Only the line containing "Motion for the" and the lines after it, through the end of the data below, are to be returned, each exactly as it stands.
BEGIN Recorded information
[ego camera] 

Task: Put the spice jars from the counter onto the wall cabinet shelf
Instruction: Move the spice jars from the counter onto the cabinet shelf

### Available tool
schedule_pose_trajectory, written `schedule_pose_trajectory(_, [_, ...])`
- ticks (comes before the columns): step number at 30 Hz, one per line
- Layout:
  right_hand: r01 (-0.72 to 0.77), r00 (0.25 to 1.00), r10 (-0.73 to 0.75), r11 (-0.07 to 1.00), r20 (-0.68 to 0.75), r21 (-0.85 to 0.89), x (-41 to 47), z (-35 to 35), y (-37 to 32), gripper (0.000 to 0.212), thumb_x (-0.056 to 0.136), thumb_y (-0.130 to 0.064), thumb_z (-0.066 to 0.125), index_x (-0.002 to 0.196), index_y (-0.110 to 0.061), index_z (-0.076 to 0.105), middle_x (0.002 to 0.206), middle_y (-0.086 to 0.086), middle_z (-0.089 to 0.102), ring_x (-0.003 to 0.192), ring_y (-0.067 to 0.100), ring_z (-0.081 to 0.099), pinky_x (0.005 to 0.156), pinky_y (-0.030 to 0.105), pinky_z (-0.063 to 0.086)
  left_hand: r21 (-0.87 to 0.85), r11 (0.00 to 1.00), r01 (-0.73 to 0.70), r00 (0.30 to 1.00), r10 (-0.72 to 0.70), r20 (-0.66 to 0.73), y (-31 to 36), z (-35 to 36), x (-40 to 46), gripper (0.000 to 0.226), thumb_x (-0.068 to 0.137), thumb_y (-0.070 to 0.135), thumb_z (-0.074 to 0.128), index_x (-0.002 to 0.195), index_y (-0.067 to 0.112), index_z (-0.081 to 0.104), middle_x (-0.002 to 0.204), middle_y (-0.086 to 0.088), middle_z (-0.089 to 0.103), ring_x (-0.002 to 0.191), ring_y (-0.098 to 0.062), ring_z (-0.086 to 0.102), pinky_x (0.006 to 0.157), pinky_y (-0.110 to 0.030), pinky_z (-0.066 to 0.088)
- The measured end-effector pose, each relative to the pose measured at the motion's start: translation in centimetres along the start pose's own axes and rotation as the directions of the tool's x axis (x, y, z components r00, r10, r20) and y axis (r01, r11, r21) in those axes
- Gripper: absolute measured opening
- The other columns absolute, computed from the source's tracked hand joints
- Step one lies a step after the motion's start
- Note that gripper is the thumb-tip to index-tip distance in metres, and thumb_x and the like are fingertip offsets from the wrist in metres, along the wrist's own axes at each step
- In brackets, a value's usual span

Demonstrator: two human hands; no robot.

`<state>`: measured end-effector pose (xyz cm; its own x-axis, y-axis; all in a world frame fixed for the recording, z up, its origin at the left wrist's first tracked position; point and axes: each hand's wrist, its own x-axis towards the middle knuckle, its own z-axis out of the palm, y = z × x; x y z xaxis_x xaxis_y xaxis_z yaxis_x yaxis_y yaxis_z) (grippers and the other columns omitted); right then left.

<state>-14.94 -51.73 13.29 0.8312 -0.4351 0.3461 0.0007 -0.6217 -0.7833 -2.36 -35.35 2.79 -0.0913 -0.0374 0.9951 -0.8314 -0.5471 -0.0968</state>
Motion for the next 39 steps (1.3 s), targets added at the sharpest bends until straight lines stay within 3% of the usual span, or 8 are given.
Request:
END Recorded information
Response to this task:
Motion for the next 39 steps (1.3 s), targets added at the sharpest bends until straight lines stay within 3% of the usual span, or 8 are given.
Request:

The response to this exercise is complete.